[DATA FOR THE TASK]

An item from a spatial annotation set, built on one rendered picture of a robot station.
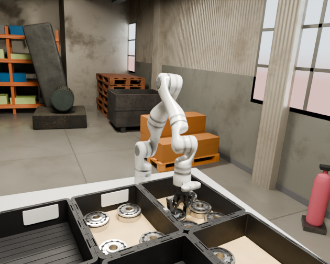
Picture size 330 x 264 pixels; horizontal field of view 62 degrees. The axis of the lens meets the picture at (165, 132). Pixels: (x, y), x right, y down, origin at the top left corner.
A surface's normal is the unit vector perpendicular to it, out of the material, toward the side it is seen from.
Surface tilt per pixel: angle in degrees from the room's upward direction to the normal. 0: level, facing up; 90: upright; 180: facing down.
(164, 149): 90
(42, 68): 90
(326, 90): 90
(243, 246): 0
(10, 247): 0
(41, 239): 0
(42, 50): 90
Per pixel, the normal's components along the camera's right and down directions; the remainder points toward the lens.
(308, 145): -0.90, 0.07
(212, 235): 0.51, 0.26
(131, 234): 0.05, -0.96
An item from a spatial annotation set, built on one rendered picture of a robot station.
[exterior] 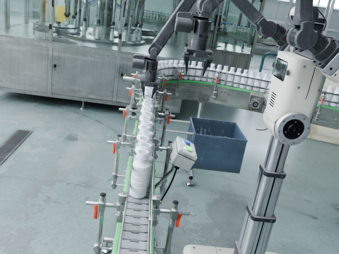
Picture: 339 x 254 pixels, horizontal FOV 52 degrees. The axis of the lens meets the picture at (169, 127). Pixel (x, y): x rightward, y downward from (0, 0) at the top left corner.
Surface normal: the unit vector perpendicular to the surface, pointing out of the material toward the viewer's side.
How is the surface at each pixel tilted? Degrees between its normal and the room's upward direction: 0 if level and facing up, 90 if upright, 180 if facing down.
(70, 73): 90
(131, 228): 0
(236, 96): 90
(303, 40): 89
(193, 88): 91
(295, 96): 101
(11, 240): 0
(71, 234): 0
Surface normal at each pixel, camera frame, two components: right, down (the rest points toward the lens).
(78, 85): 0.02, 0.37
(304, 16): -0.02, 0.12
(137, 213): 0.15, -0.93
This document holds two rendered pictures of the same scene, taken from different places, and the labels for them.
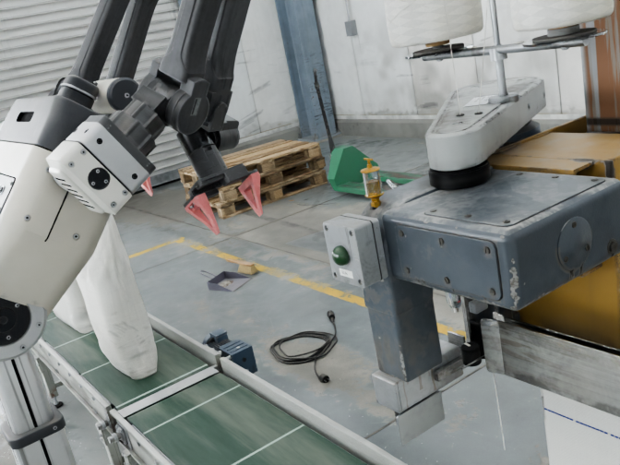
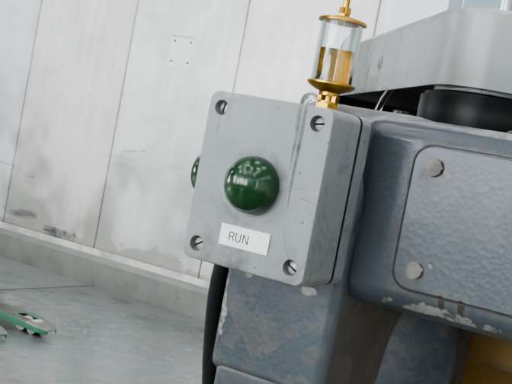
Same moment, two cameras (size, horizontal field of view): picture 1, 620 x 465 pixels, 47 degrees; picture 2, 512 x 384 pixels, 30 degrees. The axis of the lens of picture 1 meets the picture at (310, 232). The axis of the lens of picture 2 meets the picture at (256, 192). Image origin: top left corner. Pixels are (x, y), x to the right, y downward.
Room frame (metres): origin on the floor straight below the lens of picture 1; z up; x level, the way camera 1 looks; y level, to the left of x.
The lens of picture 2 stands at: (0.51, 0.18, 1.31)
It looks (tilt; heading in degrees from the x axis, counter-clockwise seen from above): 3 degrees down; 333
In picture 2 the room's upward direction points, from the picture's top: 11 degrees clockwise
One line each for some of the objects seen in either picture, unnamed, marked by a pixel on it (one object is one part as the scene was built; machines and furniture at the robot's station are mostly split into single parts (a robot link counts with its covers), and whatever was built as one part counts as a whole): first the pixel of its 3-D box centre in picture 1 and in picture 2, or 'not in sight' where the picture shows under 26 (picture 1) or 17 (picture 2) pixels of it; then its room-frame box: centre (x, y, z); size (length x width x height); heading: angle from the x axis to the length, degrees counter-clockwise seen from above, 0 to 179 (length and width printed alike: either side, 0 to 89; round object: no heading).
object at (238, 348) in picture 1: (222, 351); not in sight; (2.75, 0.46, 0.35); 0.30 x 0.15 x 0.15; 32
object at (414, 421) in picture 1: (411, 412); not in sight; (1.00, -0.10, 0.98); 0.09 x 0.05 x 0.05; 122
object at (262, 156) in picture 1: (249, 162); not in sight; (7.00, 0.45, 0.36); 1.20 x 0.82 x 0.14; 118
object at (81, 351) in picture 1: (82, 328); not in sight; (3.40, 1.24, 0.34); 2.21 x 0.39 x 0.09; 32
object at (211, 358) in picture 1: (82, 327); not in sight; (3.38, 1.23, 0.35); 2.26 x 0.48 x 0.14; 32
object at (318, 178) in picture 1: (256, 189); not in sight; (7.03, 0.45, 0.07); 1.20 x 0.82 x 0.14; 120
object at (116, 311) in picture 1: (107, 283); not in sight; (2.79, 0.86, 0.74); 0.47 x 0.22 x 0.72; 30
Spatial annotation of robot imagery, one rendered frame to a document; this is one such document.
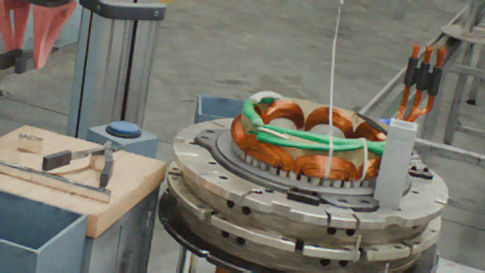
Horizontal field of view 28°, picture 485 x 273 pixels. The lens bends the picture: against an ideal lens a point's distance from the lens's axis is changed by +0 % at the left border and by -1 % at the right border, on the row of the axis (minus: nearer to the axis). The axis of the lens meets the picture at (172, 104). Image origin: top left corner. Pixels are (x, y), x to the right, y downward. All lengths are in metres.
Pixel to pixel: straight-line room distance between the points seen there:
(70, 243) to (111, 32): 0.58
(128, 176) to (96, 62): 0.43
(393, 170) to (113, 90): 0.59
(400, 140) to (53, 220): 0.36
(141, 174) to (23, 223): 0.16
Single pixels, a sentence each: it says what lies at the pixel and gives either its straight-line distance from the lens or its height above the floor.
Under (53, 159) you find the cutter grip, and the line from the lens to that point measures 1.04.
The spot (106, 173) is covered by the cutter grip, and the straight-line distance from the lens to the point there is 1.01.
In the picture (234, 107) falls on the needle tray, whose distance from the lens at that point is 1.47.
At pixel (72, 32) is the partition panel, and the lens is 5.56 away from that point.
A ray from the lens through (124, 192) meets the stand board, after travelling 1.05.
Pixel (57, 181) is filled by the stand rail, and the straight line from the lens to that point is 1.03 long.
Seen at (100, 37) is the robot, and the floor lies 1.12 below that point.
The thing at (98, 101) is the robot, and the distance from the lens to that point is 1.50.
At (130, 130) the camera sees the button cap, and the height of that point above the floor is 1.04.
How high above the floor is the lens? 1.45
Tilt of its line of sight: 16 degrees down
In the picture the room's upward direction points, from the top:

[/DATA FOR THE TASK]

GOAL OF THE EXERCISE -
Respond with the exact lines running from the one that contains "How high above the floor is the lens? 1.45" through the last line of the data above, and no other lines.

ANSWER SPACE -
How high above the floor is the lens? 1.45
Tilt of its line of sight: 16 degrees down
In the picture the room's upward direction points, from the top:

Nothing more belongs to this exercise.